Why Spain’s Easter white hoods are a symbol of penance, not of right-wing extremism

Why Spain's Easter white hoods are a symbol of penance, not of right-wing extremism
Jaime Reina / AFP
Tourists could be forgiven for gasping in horror at the first sight of the white hoods marching towards them at one of Spain's Easter processions.
For many, the first thing that comes to mind is Ku Klux Klan’s terrorism, but capirotes, the white pointy hats, are used during Semana Santa’s celebrations and don’t mean what people think.

Whenever we see a pointy, cone-shaped, white hat we straight-away think about the KKK: their headwear is branded in our collective imagination and has become a symbol of racism, fanaticism and violence.

Compared to the Spanish capirote, the KKK’s pointy hat is more recent: according to an article published by the Israeli newspaper Hareetz, when the Klan originally formed in 1865, members did not wear the garment, as they were “too disorganised and decentralised to wear a uniform.”

The group’s official uniform was introduced in the early 20th century by William J. Simmons, who re-established the KKK in 1915: members started wearing a uniform, as a way to become more cohesive and centralised.

The hoods ensured anonymity of Klansmen so that they couldn’t be recognised and held accountable for their actions.

Photo: Andrew Caballero-Reynolds / AFP

According to some sources, Simmons possibly decided to adopt the cone-shaped hat in order to copy the outfit present in D.W. Griffith’s classic film, ‘Birth of a Nation’. Others link the use of the pointy hat to “folk traditions of carnival, circus and minstrelsy.”

READ ALSO: Seven surprisingly strange traditions celebrated at Easter in Spain

A Ku Klux Klan initiation in Mississippi, 1923.The Library of Congress

However, Spaniards don’t see anything controversial in wearing them during Semana Santa celebrations. In the week preceding Easter Sunday, Spanish cities are filled with festivities; most of them involve religious processions, where people wear traditional costumes, such as the capirote.

Photo: Jaime Reina / AFP

Traditionally, capirotes were used during the times of the Spanish Inquisition: as a punishment, people condemned by the Tribunal were obliged to wear a yellow robe – saco bendito, aka blessed robe – that covered their chest and back. They also had to wear a paper-made cone on their heads with different signs on it, alluding to the type of crime they had committed.

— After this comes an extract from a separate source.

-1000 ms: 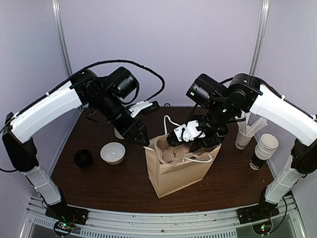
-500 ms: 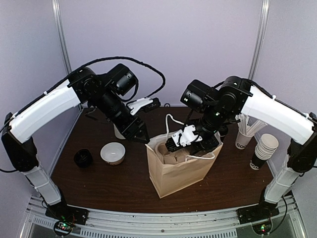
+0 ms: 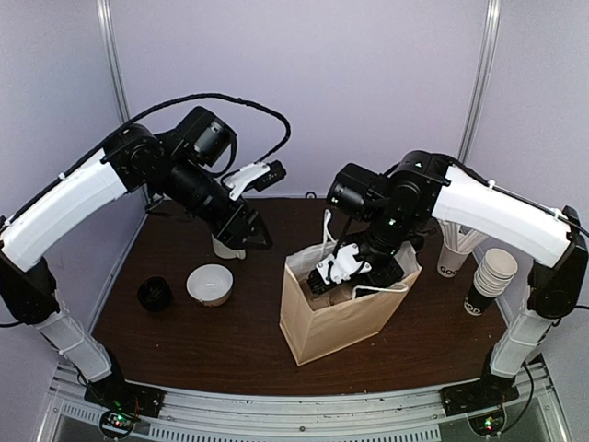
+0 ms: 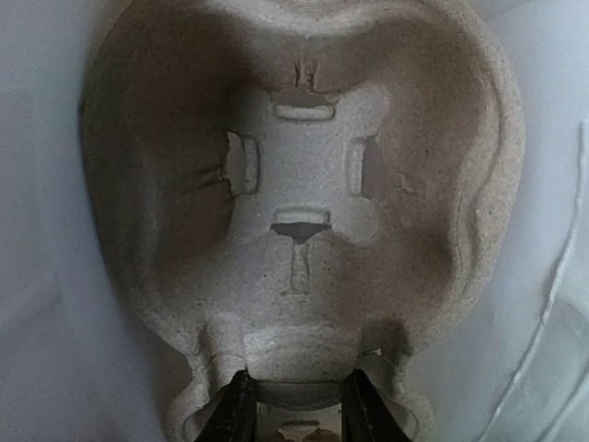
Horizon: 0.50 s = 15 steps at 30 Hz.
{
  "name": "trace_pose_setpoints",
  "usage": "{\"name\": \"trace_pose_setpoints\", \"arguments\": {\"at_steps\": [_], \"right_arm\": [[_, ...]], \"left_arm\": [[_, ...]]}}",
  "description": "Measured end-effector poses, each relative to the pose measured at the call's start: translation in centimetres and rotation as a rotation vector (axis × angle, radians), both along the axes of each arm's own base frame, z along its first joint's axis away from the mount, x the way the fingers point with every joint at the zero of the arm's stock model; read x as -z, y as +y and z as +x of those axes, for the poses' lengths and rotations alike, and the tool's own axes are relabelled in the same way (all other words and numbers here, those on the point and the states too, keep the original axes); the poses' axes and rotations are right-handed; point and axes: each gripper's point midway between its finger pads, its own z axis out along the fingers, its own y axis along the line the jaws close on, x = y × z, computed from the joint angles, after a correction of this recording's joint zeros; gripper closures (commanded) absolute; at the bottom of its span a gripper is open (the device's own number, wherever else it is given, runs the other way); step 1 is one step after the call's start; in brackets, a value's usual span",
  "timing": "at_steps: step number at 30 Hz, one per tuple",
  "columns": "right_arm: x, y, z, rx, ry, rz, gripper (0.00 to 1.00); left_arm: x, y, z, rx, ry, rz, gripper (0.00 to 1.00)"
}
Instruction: Pack the takeout coffee
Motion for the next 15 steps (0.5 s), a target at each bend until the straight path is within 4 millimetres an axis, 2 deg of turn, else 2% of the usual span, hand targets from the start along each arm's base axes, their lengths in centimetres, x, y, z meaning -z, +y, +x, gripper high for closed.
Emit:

Centuries later, cofrades (people affiliated to Catholic brotherhoods) and nazarenos started to use them during Easter processions to symbolize their status as penitents. Today, the capirote still indicates the penitent’s attempt, through penance, to get closer to God; it also covers the person’s face, in order to mask their identity. 

Whenever you see people strolling the streets of Spain wearing capirotes, you can breathe a sigh of relief, as they are not right-wing terrorists but worshippers who are doing penance.